# Control Display Weird & Wont Charge



## bigspaces (Sep 23, 2007)

My Mondial Leisure battery seemed to be near flat, but not totally.

The control panel display beeps and makes the right noises, but the characters are no longer English, just a mish-mash of weird pattern and characters. 

When I connect 240v electric hook-up, this didn't change.

Also, on 240v hook-up, the leisure battery perhaps isn't charging. If I remember before when it worked okay, connecting 240v the battery charger unit used to 'come to life' and make fan noises, it has the red switch illuminated, but makes no noise on 240v hook-up now.

3 hours on 240v hook-up, and my leisure battery still flat and the battery charger still silent. All the cables are okay, and the van lights run brightly and tv work okay on 240v hook-up. Remove hook-up, all dies.

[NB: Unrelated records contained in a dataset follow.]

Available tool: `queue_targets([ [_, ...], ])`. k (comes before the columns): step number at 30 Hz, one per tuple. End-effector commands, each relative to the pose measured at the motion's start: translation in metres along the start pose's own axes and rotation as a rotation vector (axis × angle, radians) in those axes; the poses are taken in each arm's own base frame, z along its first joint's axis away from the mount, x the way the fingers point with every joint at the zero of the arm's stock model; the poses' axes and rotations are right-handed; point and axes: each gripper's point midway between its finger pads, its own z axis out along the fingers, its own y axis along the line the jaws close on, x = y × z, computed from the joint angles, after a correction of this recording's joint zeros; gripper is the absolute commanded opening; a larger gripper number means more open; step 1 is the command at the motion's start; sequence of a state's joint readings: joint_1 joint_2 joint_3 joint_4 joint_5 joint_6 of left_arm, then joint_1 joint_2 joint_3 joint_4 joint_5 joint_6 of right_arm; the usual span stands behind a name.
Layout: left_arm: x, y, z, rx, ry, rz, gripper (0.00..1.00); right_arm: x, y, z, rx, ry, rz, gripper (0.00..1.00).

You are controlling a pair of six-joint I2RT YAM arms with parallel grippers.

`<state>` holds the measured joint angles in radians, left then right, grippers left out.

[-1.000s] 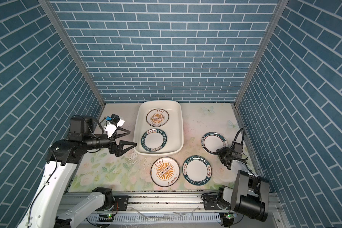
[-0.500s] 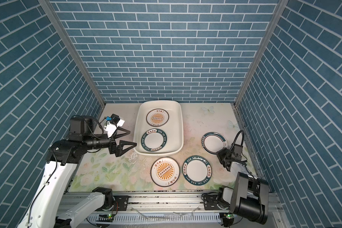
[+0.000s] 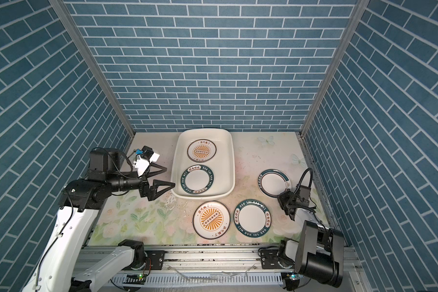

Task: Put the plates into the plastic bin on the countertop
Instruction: 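Raise the upright green-and-red plate off the table with the right gripper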

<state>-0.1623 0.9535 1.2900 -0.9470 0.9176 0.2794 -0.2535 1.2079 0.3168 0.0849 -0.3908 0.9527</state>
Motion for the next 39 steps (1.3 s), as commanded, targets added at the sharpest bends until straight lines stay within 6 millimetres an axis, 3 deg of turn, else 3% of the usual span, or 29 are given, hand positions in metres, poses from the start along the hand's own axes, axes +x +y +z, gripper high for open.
queue_targets([
  [1, -0.003, -0.004, -0.002, 0.004, -0.01, 0.013, 1.0, 0.004, 0.001, 0.001, -0.015, 0.011, 0.02, 0.16],
  [22, -0.005, -0.001, -0.001, -0.002, -0.011, 0.014, 1.0, -0.007, 0.031, -0.004, -0.111, 0.0, 0.01, 0.08],
  [39, -0.009, -0.002, -0.003, -0.011, -0.015, 0.023, 1.0, -0.025, 0.078, -0.029, -0.186, -0.024, -0.036, 0.06],
])
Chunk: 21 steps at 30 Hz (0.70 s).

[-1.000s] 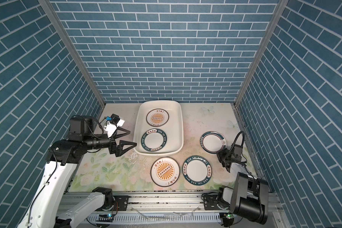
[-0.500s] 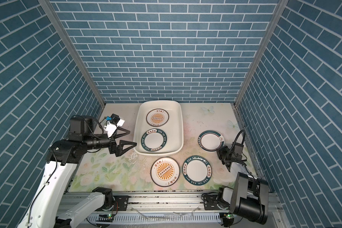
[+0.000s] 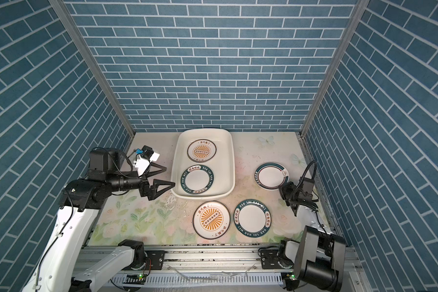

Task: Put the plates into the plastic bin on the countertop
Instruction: 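Raise the upright green-and-red plate off the table with the right gripper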

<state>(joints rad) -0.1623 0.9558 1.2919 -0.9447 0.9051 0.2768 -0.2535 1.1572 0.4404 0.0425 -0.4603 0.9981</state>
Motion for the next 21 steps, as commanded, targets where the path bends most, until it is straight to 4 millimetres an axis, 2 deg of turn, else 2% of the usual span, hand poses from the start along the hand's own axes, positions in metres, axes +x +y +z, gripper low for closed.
queue_targets([
  [1, -0.009, -0.004, -0.003, 0.002, -0.017, 0.024, 0.99, -0.005, 0.023, -0.008, -0.052, -0.005, -0.028, 0.06],
  [14, -0.008, -0.003, -0.003, -0.003, -0.017, 0.022, 1.0, -0.016, 0.062, -0.03, -0.119, -0.034, -0.066, 0.06],
  [21, -0.006, -0.002, -0.002, -0.005, -0.018, 0.017, 1.0, -0.02, 0.081, -0.036, -0.136, -0.037, -0.085, 0.06],
])
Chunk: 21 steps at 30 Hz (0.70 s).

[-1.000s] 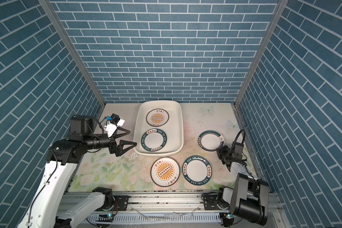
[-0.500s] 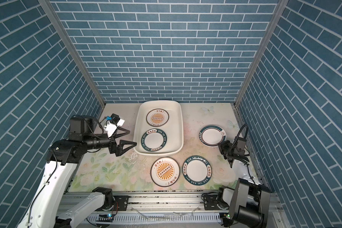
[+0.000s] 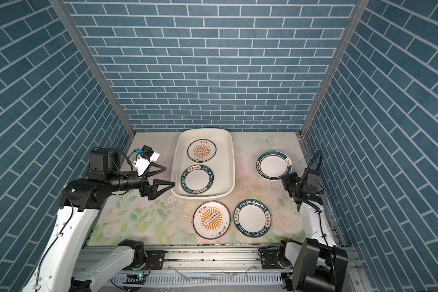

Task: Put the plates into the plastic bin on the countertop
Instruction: 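Raise the upright green-and-red plate off the table with the right gripper, then carry the green-and-red plate over the bin with the right gripper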

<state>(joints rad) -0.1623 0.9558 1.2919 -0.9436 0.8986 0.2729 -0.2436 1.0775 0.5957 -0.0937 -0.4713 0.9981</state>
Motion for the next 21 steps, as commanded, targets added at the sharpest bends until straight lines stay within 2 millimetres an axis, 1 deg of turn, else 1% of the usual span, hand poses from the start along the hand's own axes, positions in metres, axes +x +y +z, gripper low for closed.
queue_targets([
  [1, -0.005, -0.003, -0.001, 0.002, -0.018, 0.018, 1.0, -0.004, 0.028, -0.006, -0.06, -0.001, -0.039, 0.06],
  [6, -0.006, -0.003, -0.002, 0.0, -0.018, 0.019, 1.0, -0.006, 0.044, -0.005, -0.074, 0.0, -0.063, 0.06],
  [12, -0.006, -0.003, -0.002, -0.005, -0.02, 0.022, 1.0, -0.004, 0.071, -0.002, -0.1, 0.012, -0.103, 0.06],
  [21, -0.006, -0.001, -0.003, -0.016, -0.022, 0.019, 1.0, 0.008, 0.11, 0.009, -0.131, 0.039, -0.165, 0.06],
])
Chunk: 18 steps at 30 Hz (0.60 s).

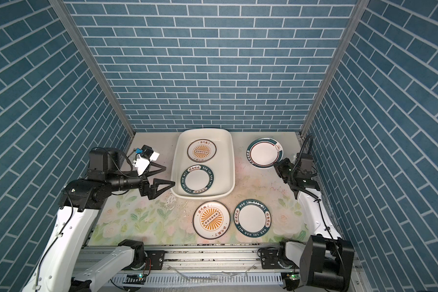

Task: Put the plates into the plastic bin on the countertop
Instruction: 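Carry the green-and-red plate over the bin with the right gripper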

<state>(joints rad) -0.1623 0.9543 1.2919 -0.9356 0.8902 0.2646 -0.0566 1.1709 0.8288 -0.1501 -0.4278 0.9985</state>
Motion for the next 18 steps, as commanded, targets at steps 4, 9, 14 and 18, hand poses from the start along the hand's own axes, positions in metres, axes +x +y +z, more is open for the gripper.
queue_targets([
  [4, -0.003, -0.004, -0.003, -0.005, -0.017, 0.021, 1.0, -0.007, 0.046, 0.011, -0.059, -0.02, -0.067, 0.06],
  [9, -0.004, -0.004, -0.003, -0.009, -0.02, 0.027, 1.0, 0.005, 0.077, 0.03, -0.086, 0.016, -0.117, 0.05],
  [14, -0.004, -0.003, -0.004, -0.012, -0.022, 0.028, 1.0, 0.027, 0.111, 0.058, -0.118, 0.066, -0.17, 0.05],
  [18, -0.004, -0.003, -0.004, -0.014, -0.022, 0.029, 1.0, 0.048, 0.137, 0.083, -0.149, 0.11, -0.204, 0.05],
])
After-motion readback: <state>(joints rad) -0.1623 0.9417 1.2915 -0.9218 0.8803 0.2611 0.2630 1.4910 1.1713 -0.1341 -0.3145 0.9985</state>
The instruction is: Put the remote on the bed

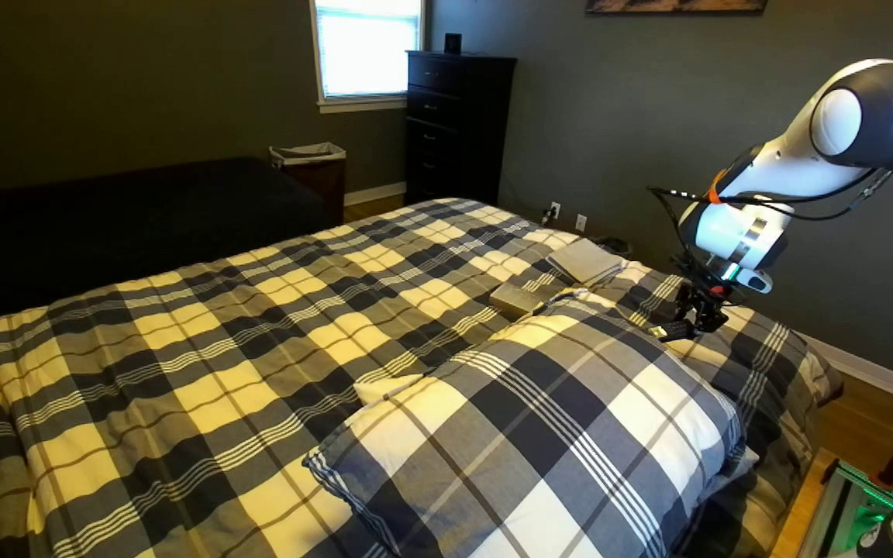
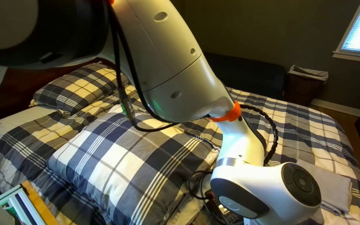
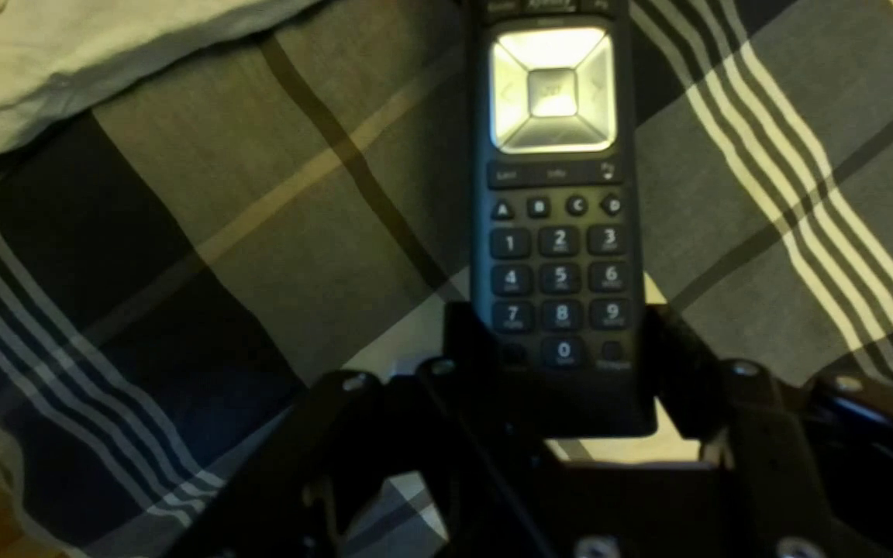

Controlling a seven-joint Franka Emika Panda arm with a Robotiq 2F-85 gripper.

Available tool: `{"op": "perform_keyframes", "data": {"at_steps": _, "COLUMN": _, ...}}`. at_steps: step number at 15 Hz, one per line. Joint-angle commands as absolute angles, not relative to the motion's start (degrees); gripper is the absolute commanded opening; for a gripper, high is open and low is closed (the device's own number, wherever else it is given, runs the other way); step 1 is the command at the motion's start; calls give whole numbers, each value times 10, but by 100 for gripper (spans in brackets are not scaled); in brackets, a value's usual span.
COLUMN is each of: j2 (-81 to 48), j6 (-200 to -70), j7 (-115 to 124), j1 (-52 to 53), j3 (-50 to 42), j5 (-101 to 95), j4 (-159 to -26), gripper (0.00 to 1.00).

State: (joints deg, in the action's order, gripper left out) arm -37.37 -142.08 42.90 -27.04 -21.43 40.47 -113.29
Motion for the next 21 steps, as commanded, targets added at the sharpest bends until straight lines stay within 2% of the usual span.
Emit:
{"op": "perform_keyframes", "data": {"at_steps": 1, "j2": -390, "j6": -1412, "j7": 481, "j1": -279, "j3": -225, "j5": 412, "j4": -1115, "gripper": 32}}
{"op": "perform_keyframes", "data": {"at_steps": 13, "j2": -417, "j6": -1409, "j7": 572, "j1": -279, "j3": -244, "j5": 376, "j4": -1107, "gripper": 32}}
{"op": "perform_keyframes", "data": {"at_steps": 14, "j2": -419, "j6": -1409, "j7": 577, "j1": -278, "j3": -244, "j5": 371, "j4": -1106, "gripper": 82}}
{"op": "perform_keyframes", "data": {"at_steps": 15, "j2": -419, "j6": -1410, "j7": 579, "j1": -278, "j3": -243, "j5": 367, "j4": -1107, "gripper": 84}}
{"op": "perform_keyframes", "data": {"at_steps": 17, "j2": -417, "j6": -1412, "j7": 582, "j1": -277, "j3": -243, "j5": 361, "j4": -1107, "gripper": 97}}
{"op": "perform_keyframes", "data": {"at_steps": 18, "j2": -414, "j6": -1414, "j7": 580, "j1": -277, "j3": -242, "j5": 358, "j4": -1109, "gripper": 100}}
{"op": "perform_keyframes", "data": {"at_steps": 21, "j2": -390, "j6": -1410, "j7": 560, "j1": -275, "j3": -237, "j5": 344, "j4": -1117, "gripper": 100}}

Any ideas what's wrong? Does the battery need 24Hr charge after a winter discharge?


----------



## trevorf (May 16, 2005)

Sounds like your charger and/or leisure battery is dead. Can you remove the battery and try charging it with a separate charger ?
Doing this will narrow down the problem to either battery or charger.

Trevor


edit - after reading your post again I would suspect the battery. You say the lights work on hook up. If these are 12V lights, as most are, then they must be getting power from the charger when on hook up.


----------



## zulurita (May 9, 2005)

It could be the control panel.

I had this happen a couple of times on my other AT mh.

Take off the control panel.

Behind is a plug, unplug and leave for 30 secs.

Re-plug and hopefully control panel will be back to normal.


----------



## Sargent (Feb 1, 2008)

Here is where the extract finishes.